Reducción de daños (2)

 Por Luis Paz

Hace exactas tres semanas, en este suplemento apareció una columna de este mismo cronista alertando sobre cómo y por qué una serie de decisiones de organización y producción en el festival de música electrónica Ultra había colaborado en la generación de una situación de riesgo. Fue escrita con la noticia puesta de que dos jóvenes fallecieron, presuntamente por la mezcla de drogas sintéticas y alcohol, o bien de un policonsumo estupefaciente.

El contexto no había sido saludable: el elevado precio del agua (algo fundamental para alivianar las consecuencias de la ingesta de drogas químicas), la falta de información médica para un consumo responsable, la propia incomodidad de un predio totalmente anegado (recordar la tormenta nocturna de ese sábado 23 de febrero) sobre el que nadie atinó a colocar algún tipo de alfombra, ante la eventual necesidad de una corrida hacia un puesto de atención de la Cruz Roja. En fin, una serie de desavenencias y de omisiones que no generaron pero aportaron a lo que terminó ocurriendo.

Nuevamente se insiste con que nadie, ningún promotor, ni DJ, le obliga a nadie a que consuma elementos que, sin los debidos reparos, informaciones y asistencias a mano, son realmente peligrosos. Pero parte del dinero que uno paga por la entrada debería ser invertido en estas últimas áreas, ¿no?

El fin de semana pasado se realizó otro encuentro de música bailable, la ya instaurada fiesta Moonpark. Ocurrió el sábado en un galpón de Costa Salguero y actuaron Hernán Cattáneo y el galés Sasha, dos exponentes del house y el progressive house.
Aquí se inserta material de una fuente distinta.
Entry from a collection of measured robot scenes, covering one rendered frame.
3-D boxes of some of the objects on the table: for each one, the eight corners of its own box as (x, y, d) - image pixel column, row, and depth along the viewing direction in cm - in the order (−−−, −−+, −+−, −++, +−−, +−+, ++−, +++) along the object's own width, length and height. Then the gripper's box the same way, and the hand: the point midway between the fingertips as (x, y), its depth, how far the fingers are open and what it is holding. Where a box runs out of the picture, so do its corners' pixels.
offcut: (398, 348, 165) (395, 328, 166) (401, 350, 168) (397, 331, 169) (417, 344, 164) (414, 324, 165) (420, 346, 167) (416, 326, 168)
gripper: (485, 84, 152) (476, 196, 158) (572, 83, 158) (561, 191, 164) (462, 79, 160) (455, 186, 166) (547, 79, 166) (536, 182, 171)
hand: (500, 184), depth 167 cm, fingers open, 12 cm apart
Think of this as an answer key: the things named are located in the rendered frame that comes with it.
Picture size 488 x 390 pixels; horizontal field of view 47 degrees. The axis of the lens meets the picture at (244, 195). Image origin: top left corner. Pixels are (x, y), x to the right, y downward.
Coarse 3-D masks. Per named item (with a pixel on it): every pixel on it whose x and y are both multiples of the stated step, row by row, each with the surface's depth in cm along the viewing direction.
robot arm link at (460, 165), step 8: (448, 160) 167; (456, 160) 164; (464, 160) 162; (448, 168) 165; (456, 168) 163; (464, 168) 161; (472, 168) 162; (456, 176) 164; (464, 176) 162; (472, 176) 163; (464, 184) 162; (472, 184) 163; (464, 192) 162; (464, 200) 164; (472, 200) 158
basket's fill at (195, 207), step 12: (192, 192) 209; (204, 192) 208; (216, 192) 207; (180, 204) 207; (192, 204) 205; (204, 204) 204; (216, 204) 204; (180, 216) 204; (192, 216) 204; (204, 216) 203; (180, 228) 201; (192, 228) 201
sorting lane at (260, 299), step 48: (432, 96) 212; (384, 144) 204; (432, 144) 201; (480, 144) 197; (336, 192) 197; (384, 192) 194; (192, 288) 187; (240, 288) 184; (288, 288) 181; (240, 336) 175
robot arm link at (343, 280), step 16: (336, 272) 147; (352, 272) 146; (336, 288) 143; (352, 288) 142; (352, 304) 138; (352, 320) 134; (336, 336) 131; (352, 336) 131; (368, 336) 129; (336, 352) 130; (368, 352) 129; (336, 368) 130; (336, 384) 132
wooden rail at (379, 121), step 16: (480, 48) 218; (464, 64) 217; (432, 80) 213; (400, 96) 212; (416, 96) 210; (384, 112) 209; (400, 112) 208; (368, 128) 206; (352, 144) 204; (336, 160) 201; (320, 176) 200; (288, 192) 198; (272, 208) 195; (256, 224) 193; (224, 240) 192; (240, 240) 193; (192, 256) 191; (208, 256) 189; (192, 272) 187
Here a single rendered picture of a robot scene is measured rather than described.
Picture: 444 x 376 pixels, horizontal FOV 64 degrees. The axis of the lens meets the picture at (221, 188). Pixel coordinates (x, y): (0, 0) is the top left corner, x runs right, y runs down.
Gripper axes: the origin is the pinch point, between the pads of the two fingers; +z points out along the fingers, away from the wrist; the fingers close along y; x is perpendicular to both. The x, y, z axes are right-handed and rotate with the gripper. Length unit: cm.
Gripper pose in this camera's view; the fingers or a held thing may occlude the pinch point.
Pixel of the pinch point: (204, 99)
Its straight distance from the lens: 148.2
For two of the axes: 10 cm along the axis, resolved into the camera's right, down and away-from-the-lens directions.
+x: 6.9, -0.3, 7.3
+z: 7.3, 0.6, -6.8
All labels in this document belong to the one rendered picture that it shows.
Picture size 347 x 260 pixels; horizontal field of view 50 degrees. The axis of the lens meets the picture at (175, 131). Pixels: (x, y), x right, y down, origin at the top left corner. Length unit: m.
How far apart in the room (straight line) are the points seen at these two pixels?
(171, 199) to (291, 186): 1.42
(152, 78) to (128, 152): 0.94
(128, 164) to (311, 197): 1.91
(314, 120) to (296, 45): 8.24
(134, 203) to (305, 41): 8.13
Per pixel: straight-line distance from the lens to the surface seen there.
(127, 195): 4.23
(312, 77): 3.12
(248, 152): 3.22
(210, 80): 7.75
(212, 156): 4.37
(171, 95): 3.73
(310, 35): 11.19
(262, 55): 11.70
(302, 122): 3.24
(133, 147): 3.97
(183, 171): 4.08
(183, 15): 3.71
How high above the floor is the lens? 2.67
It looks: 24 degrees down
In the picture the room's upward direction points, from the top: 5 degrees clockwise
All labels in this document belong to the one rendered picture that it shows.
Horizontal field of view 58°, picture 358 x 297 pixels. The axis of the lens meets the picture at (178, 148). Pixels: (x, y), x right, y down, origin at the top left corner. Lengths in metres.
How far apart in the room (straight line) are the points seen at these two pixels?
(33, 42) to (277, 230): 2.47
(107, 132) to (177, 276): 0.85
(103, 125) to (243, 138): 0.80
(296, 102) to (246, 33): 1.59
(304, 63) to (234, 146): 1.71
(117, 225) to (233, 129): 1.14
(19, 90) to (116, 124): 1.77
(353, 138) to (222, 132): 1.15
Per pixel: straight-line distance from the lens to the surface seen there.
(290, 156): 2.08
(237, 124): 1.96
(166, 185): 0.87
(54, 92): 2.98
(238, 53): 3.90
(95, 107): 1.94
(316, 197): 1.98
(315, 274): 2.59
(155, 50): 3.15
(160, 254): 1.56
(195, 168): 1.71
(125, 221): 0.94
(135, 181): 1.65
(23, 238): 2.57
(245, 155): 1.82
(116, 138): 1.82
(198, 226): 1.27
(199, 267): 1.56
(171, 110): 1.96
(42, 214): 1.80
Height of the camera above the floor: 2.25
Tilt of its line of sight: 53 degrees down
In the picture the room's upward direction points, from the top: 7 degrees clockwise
Primero hay que decir que el precio del agua fue el mismo, 25 pesos por cada botella de medio litro, cuando el consumo recomendado si se está con algún tipo de pastilla dentro es de dos a tres litros (100 a 150 pesos, como mínimo).

Una vez más: ni todos ni la mayoría de los asistentes lo hacen habiendo ingerido algún químico. Pero qué distinto es cuando la producción de un evento admite la posibilidad de recibir a gente drogada y se preocupa por cuidarla, ante la imposibilidad de prohibir el consumo. Es que, asimismo, es verdad que en los ingresos se repartió folletería que alertó sobre los peligros de un consumo irresponsable. Los baños, químicos pero también edilicios (o como se deba llamar a los edificados con ladrillos y cemento, etcétera), no estaban a más de cuarenta metros del escenario, cinco de la última tanda de bailarines. La ventilación del lugar fue óptima: aberturas plenas en el fondo y casi todo el lateral. Cada diez metros cuadrados había personal de seguridad de la fiesta atento a posibles inconvenientes.

Y cuando uno dice “personal de seguridad”, no es por pura costumbre. Al ingreso, sin ir más lejos, el NO fue testigo de cómo, ante un grupo de jóvenes que quería colarse en la fila, uno de esos empleados ajustició: “Lo que estás haciendo es una falta de respeto para los que están en la cola chupando frío hace media hora”. No es seguro que haya tan buenos modos ni en recitales de Sabina y Serrat. En el acceso por molinetes, otro empleado requirió revisar la mochila: “Perdone que lo moleste, pero tengo que ver lo que tiene dentro. ¿Podría abrirla? Gracias”. ¡Habrase visto!

Por lo demás, las actuaciones de Cattáneo y Sasha, primero en solitario y luego mano a mano, desarrollaron una noche progresiva en lo emocional, con un house on fire del que era fácil oxigenarse. Es que, claro, aquellos que pusieron la moneda para que tocaran y se quedaron con su comisión se ocuparon de, por lo menos, invertir para el cuidado de los asistentes. Lo cual es también cuidar a Moonpark, a la escena y a los artistas. Bien ahí.